── Information shown
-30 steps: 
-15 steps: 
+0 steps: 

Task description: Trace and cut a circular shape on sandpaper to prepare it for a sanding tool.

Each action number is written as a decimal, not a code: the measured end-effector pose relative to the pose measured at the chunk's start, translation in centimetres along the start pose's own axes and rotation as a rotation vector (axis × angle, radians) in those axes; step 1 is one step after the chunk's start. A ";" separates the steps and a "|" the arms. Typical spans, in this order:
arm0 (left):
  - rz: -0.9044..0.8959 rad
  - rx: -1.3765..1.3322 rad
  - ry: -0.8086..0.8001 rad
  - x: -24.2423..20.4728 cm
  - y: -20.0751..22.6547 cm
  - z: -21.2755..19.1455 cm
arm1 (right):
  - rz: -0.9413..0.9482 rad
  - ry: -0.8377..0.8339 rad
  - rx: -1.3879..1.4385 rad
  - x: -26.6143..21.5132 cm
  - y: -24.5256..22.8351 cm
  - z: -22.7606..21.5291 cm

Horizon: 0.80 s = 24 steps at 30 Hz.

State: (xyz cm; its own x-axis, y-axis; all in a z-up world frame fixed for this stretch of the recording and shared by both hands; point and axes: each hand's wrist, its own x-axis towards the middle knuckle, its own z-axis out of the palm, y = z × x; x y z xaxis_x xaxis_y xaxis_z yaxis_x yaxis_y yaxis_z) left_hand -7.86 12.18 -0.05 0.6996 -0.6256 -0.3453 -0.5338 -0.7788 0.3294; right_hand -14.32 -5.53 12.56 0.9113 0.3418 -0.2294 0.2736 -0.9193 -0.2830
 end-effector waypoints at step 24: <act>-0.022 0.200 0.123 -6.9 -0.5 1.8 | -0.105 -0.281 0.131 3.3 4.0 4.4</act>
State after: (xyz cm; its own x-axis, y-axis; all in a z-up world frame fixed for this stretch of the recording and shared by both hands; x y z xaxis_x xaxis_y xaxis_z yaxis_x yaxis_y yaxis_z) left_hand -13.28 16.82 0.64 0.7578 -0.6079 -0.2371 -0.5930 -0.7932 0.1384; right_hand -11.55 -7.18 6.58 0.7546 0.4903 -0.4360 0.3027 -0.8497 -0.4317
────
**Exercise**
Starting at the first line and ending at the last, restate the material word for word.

**Exercise result**
-30 steps: 
-15 steps: 
+0 steps: 

Task description: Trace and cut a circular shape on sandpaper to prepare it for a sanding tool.

Each action number is written as a decimal, not a code: the measured end-effector pose relative to the pose measured at the chunk's start, translation in centimetres along the start pose's own axes and rotation as a rotation vector (axis × angle, radians) in those axes; step 1 is one step after the chunk's start. A ";" separates the steps and a "|" the arms. Typical spans, in this order:
arm0 (left):
  - rz: -0.9044..0.8959 rad
  - rx: -1.3765..1.3322 rad
  - ry: -0.8086..0.8001 rad
  - x: -24.2423..20.4728 cm
  - y: -20.0751..22.6547 cm
  - z: -21.2755..19.1455 cm
arm1 (right):
  - rz: -0.9413..0.9482 rad
  - ry: -0.8377..0.8339 rad
  - rx: -1.3879..1.4385 rad
  - x: -26.6143..21.5132 cm
  - y: -24.5256..22.8351 cm
  - z: -22.7606..21.5291 cm

Horizon: 0.80 s = 24 steps at 30 Hz.

State: (xyz cm; its own x-axis, y-axis; all in a z-up world frame fixed for this stretch of the recording and shared by both hands; point and axes: each hand's wrist, its own x-axis towards the middle knuckle, its own z-axis out of the palm, y = z × x; x y z xaxis_x xaxis_y xaxis_z yaxis_x yaxis_y yaxis_z) left_hand -7.86 12.18 -0.05 0.6996 -0.6256 -0.3453 -0.5338 -0.7788 0.3294; right_hand -14.32 -5.53 12.56 0.9113 0.3418 -0.2294 0.2736 -0.9193 -0.2830
 end-effector waypoints at step 24: <act>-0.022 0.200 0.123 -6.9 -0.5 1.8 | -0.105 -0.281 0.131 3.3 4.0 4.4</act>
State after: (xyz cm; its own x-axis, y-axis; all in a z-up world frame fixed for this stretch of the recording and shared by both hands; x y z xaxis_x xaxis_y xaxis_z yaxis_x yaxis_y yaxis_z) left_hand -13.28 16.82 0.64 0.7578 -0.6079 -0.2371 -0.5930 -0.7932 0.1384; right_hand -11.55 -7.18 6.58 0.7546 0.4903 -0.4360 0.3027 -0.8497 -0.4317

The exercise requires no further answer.